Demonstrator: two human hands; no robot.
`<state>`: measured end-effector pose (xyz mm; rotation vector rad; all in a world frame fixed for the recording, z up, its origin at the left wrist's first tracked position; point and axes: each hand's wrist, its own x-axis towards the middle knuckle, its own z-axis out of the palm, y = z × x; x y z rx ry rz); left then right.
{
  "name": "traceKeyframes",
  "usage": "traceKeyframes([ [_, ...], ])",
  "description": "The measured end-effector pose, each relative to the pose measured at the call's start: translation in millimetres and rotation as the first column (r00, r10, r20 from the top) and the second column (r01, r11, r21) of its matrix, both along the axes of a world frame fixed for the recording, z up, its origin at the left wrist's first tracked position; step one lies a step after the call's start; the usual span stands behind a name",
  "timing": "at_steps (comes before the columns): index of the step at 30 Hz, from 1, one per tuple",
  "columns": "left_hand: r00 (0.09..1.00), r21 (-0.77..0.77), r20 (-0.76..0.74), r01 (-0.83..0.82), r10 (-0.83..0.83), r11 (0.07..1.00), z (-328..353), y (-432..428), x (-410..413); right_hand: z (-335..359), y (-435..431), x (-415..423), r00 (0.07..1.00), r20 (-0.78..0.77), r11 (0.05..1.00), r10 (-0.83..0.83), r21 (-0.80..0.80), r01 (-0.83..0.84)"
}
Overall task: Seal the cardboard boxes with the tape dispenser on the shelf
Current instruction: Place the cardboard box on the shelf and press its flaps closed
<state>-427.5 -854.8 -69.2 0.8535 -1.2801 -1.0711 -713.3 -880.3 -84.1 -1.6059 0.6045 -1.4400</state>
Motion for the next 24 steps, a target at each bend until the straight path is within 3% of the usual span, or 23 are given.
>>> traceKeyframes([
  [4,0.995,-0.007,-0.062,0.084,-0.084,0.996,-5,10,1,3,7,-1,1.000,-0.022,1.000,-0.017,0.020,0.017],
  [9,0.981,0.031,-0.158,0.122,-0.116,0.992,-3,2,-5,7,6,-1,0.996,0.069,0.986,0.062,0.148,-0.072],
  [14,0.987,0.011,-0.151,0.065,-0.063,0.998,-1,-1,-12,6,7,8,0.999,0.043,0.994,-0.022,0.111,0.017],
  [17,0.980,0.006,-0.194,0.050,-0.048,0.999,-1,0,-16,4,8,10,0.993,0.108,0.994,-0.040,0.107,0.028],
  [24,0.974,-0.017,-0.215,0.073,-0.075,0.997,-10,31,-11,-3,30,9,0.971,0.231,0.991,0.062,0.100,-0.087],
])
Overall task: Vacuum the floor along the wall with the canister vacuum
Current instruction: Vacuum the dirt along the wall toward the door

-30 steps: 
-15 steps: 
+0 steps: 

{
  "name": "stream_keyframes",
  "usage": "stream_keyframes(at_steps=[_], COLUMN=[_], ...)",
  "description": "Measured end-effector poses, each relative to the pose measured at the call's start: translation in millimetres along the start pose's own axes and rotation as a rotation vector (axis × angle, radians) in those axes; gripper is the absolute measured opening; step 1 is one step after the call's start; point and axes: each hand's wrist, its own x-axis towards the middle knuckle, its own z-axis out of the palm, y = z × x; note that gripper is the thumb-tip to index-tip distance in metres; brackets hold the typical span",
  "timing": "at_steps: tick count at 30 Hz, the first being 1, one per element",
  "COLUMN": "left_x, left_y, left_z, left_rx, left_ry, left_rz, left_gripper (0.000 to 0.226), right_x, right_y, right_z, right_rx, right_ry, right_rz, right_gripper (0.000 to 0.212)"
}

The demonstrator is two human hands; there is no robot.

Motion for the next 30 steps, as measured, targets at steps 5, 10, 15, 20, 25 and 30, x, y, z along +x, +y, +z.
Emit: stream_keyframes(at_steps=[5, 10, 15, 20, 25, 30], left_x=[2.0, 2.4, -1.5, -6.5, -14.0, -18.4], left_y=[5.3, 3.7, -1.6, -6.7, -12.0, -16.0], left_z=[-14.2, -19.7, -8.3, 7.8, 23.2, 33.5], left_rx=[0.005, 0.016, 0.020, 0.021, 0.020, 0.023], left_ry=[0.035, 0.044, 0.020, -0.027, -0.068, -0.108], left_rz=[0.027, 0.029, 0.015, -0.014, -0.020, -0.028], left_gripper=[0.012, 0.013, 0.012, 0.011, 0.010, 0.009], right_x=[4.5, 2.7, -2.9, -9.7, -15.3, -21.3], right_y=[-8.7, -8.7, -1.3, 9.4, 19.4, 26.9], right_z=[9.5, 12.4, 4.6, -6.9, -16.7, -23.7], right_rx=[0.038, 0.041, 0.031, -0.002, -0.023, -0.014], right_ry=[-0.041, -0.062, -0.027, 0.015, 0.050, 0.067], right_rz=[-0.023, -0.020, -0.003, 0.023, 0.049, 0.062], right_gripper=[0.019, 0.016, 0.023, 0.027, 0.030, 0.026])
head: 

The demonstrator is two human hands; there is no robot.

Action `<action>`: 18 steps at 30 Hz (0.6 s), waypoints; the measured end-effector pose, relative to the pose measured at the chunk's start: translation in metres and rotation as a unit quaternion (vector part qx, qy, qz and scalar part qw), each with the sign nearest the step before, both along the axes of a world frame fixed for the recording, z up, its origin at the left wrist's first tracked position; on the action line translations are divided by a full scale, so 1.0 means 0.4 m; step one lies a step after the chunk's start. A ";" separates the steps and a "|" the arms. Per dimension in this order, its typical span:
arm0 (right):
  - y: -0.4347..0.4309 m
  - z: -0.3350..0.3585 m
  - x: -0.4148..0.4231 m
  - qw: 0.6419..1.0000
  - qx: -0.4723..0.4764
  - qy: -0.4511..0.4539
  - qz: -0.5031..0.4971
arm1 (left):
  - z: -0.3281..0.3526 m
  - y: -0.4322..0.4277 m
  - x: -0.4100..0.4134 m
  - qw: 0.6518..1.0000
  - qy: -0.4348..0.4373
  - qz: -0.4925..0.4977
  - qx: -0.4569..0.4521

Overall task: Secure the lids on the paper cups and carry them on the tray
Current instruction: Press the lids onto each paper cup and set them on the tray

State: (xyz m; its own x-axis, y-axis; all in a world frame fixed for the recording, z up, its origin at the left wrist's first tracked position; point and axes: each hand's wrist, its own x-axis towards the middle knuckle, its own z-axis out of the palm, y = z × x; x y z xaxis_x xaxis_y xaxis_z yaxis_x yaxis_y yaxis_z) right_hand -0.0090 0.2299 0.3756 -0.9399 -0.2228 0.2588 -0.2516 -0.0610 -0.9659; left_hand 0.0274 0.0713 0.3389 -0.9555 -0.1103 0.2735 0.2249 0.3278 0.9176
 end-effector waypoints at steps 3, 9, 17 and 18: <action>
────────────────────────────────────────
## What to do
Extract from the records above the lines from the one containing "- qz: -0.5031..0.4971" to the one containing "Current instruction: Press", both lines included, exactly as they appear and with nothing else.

## Task solution
  - qz: -0.5031..0.4971
arm1 (left):
  - z: -0.3281..0.3526 m
  - y: -0.4322..0.4277 m
  - x: -0.4100..0.4134 m
  - qw: 0.6518..1.0000
  - qy: -0.4348..0.4373
  - qz: -0.4925..0.4977
  - qx: -0.4569..0.4521

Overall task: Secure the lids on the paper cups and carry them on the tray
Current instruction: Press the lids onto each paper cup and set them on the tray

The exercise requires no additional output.